- Problem details -
Wherever the word "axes" occurs in the listing, copy the whole line.

- Stored data -
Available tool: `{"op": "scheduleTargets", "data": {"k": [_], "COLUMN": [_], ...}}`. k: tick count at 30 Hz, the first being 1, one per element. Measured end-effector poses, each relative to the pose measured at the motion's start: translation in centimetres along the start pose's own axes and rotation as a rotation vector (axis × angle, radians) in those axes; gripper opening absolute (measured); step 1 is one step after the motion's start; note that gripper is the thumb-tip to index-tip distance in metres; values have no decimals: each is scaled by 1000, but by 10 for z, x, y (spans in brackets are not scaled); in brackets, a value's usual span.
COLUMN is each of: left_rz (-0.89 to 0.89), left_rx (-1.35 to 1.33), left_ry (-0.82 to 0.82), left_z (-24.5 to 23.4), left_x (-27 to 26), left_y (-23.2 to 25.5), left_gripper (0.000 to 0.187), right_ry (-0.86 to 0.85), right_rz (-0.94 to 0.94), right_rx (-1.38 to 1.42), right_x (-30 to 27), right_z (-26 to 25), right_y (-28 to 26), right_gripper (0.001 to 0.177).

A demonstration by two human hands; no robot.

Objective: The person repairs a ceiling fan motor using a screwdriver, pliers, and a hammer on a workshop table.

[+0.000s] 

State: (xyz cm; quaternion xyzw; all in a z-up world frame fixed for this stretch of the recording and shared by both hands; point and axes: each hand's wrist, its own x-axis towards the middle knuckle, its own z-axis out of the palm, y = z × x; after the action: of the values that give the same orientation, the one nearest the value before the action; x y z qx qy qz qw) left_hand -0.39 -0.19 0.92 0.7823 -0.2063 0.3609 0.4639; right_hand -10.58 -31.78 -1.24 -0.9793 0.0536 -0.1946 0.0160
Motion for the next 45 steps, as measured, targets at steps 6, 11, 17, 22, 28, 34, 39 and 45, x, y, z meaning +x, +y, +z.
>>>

- Task response -
Available tool: `{"op": "scheduleTargets", "data": {"k": [_], "COLUMN": [_], ...}}`. k: tick count at 30 Hz, the first being 1, one per element. Measured end-effector poses, each relative to the pose measured at the motion's start: translation in centimetres along the start pose's own axes and rotation as a rotation vector (axis × angle, radians) in those axes; gripper opening absolute (measured); step 1 is one step after the motion's start; note that gripper is the thumb-tip to index-tip distance in metres; values have no decimals: each is scaled by 1000, but by 10 for z, x, y (spans in brackets are not scaled); in brackets, a value's usual span.
State: (xyz cm; quaternion xyzw; all in a z-up world frame fixed for this stretch of the recording and shared by both hands; point and axes: each hand's wrist, its own x-axis towards the middle knuckle, its own z-axis out of the palm, y = z × x; after the action: of the values that give the same orientation, the one nearest the value before the action; x y z qx qy qz qw) left_hand -0.39 -0.19 0.92 0.7823 -0.2063 0.3609 0.4639; right_hand -10.58 -31.78 -1.24 -0.9793 0.0536 -0.1946 0.0160

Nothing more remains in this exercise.